Am 21. März präsentieren Volkskünstlerinnen ihre Arbeiten, teilweise in traditioneller sorbischer Tracht. Ein zentraler Bestandteil des Programms sind Workshops, in denen Besucher das Verzieren von Ostereiern in der sogenannten Bossiertechnik kennenlernen können.
Die sorbischen Osterbräuche gehören zu den bekanntesten kulturellen Traditionen der Minderheit. Besonders das kunstvolle Verzieren von Ostereiern sowie das Osterreiten ziehen jedes Jahr zahlreiche Besucher an.
Nach Angaben des sächsischen Ministeriums für Kultur und Tourismus haben diese Bräuche eine lange Geschichte und sind tief in der regionalen Identität verankert.
Die Pflege und der Erhalt der sorbischen Kultur sind im Freistaat Sachsen von besonderer Bedeutung. Der Schutz der Sprache und Traditionen ist in der sächsischen Verfassung verankert.
Franziska Brech, Beauftragte der Staatsregierung für Angelegenheiten der Sorben, betonte die Bedeutung solcher Veranstaltungen für die Sichtbarkeit und den Erhalt des kulturellen Erbes.
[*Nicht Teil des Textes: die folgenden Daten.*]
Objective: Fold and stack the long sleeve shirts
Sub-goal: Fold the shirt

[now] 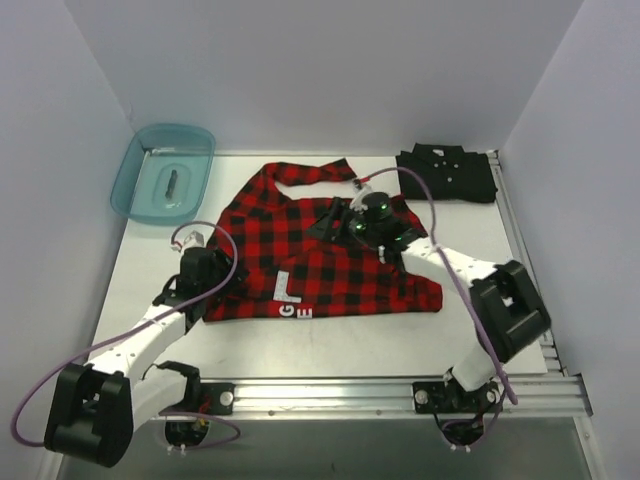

Die Sorben sind eine der vier anerkannten Minderheiten in Deutschland. Rund 60.000 Sorbinnen und Sorben leben in der Lausitz, die sich über Teile Sachsens und Brandenburgs erstreckt.
Neben den Ostertraditionen pflegen sie zahlreiche weitere Bräuche, darunter das Zampern oder das Waleien. Diese spiegeln die kulturelle Vielfalt und die eigenständige Identität der sorbischen Gemeinschaft wider.